The public key is the known identity of a cryptocurrency reserve or wallet. It serves as an address known to the public, and allows for the deposit of funds into the wallet. A public key is also one half of a key pair. The other half is the private key, known only to its owner.


In cryptocurrency decribes describe the condition of one who has suffered a major financial loss due to unwise cryptocurrency trades.


A satoshi is one hundred millionth of a bitcoin. Each bitcoin can be divided into fractions up to 8 digits long. That means 1 bitcoin can be divided into a maximum of 100,000,000 subunits. Each 0.00000001 of a bitcoin is called a satoshi. This is the smallest possible fraction of a bitcoin.


SegWit is a soft fork that changed the rules of the transaction format used in the Bitcoin blockchain and increased the block size limit.
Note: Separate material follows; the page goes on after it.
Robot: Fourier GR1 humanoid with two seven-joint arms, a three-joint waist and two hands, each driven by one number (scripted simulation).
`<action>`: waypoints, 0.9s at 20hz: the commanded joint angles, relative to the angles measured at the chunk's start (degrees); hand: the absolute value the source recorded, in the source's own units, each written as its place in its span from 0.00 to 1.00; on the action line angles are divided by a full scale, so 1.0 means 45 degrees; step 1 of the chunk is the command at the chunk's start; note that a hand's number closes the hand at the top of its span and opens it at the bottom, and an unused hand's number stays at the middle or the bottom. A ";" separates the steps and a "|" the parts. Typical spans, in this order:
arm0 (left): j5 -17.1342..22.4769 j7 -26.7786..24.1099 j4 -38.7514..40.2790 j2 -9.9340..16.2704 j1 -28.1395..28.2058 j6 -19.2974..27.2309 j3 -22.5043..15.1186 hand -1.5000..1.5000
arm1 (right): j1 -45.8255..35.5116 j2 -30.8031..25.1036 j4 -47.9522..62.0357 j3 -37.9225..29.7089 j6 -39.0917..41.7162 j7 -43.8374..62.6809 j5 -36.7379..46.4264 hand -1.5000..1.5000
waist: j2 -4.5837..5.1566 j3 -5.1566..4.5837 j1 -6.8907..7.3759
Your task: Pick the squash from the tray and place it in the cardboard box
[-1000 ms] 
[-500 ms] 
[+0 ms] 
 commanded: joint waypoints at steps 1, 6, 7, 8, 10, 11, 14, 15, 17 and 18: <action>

SegWit solved the problem by stripping off the signature from the public address of the sender in a transaction and moving it to a structure towards the end of the transaction.


A short position refers to when a party has borrowed against an asset with the expectation that the asset’s price will fall, allowing them to profit from the difference.

Smart Contract

A smart contract can be used to set out the parameters of a legally-binding agreement in a transparent way that minimizes conflict. Smart contracts are stored and replicated on the blockchain and enforced by the network of computers that run the blockchain.


TA is an acronym for Technical Analysis. TA considers the the history of a coin with regards to price charts and trading volume, without focusing on value projections. TA is useful for traders to asses the crypto market.


Token is a word often used interchangeably with cryptocurrencies, or single units of a particular cryptocurrency, but tend to represent a digital asset, utility, or equity that runs on top of another blockchain.

Trading Pair

A trading pair entails a trade between two different kinds of currency.

Trading Volume

Trading volume refers to the total value of assets and/or securities that are traded in a given period.


Volatility in finance is the level of variation in asset prices measured over time.


A digital wallet stores bitcoin and other cryptocurrencies. A digital wallet is exclusively controlled by its owner.


A whale is a cryptocurrency trader with significant financial resources. Whales are major players in the market, and can even affect the exchange rate of a cryptocurrency by buying or selling a large amount of coins.